Top of Material provided

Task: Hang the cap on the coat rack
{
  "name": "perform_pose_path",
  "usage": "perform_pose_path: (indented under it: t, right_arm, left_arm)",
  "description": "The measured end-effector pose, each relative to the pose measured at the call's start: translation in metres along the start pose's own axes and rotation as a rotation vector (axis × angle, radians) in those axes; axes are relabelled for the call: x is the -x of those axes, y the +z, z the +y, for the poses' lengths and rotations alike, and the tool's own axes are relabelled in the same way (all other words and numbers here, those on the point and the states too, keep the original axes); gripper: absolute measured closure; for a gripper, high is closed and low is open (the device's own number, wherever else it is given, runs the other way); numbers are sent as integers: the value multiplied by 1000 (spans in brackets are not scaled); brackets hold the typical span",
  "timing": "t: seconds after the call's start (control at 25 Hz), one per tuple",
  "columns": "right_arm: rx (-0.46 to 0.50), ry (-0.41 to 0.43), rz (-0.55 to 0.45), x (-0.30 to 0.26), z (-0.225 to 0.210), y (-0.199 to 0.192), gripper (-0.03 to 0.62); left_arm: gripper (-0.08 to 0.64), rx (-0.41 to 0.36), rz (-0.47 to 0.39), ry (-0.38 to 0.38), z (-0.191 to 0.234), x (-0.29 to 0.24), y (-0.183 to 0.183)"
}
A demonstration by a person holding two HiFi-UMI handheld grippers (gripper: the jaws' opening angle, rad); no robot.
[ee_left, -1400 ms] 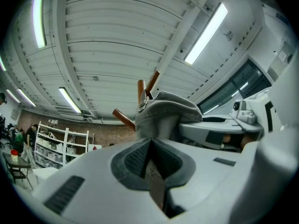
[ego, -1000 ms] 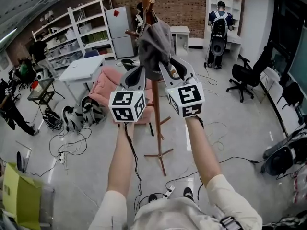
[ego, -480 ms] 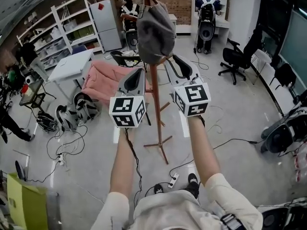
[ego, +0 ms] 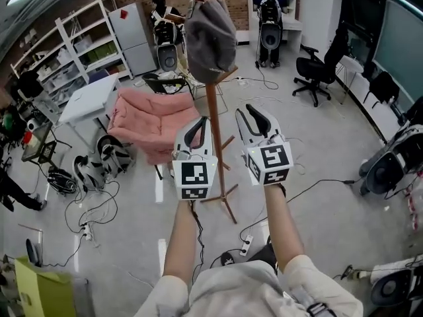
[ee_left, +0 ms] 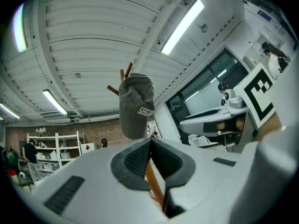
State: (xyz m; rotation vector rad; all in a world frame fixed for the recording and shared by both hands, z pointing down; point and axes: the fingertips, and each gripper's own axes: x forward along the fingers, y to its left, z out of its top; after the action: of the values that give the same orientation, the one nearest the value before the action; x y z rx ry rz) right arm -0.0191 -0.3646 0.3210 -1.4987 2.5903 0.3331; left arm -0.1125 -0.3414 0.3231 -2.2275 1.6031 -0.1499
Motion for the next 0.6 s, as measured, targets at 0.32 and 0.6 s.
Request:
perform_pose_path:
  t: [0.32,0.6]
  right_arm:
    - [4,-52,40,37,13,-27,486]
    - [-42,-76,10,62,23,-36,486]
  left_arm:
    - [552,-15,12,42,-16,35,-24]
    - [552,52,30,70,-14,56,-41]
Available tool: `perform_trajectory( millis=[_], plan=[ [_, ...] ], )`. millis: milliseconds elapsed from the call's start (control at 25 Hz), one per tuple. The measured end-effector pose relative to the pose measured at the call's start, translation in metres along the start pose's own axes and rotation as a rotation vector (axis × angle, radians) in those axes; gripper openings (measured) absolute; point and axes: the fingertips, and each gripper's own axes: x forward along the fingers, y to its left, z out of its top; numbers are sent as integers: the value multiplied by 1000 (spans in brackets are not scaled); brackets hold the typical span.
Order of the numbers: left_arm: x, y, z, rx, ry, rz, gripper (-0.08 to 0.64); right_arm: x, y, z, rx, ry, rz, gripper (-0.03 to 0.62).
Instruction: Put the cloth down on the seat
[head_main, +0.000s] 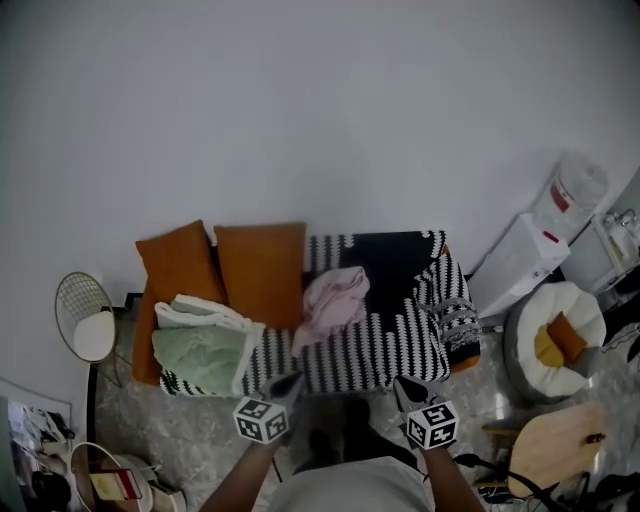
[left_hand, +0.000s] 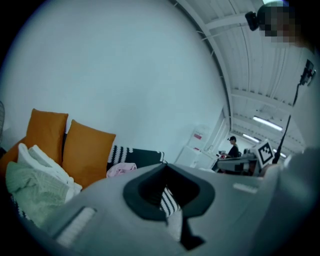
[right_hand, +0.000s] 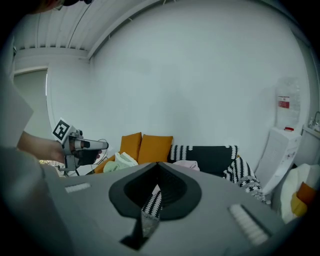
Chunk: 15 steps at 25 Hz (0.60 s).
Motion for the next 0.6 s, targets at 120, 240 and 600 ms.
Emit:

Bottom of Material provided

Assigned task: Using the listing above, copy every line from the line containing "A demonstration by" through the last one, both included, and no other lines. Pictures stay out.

Answer space:
A demonstration by a person holding two HiFi-UMI handheld grippers (gripper: the jaws' opening angle, rad); no robot.
[ee_left, -1400 ms] 
[ego, -1000 ms] 
[ego, -480 ms] 
[ego, +0 ms] 
[ee_left, +0 ms] 
State: (xyz m; rotation vector rad; all in a world frame fixed for the recording and shared by both hands, z pointing down; point and axes: the fingertips, and each gripper's own axes: x forward along the fingers, y to its left, z out of its top; after the action: of the values that give the same orientation, the one nearest the value before the action; x y z rx ry rz) right arm -0.0191 -0.3646 0.3210 -1.4987 2.5903 0.3331; left arm -0.1125 -0.3414 0.3231 -2.2275 1.6031 -0.1499
Motion for the next 0.6 s, as measured, targets at 0.32 and 0.6 s.
Request:
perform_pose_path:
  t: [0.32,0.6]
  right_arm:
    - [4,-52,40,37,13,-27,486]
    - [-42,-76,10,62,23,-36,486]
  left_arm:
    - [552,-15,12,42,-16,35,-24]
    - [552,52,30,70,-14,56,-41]
Available tool: `perform_trajectory( millis=[_], plan=[ [_, ...] ], )`. millis: milliseconds elapsed from the call's start (control at 25 Hz), one per tuple. The measured end-effector pose relative to the pose measured at the call's start, translation in metres along the start pose's own axes and rotation as a rotation vector (axis × angle, radians) in those axes; gripper openings (measured) absolute; point and axes: the fingertips, and each gripper's own axes: x forward along the fingers, y to its left, z out of its top; numbers are sent as integers: the value multiplied by 1000 (spans in brackets are not scaled); brackets hold the typical span.
Order of the numbers: left_arm: x, y, z, rx, ry, rz, gripper (-0.08 to 0.64); right_arm: x, y, z, rx, ry, rz, gripper (-0.03 to 0.62).
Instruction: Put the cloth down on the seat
[head_main, +0.000s] 
[left_hand, +0.000s] 
[right_hand, +0.000s] 
Chunk: 15 steps at 25 Hz (0.60 s).
Motion for the next 0.6 s, targets at 120, 240 and 600 ms.
Emit:

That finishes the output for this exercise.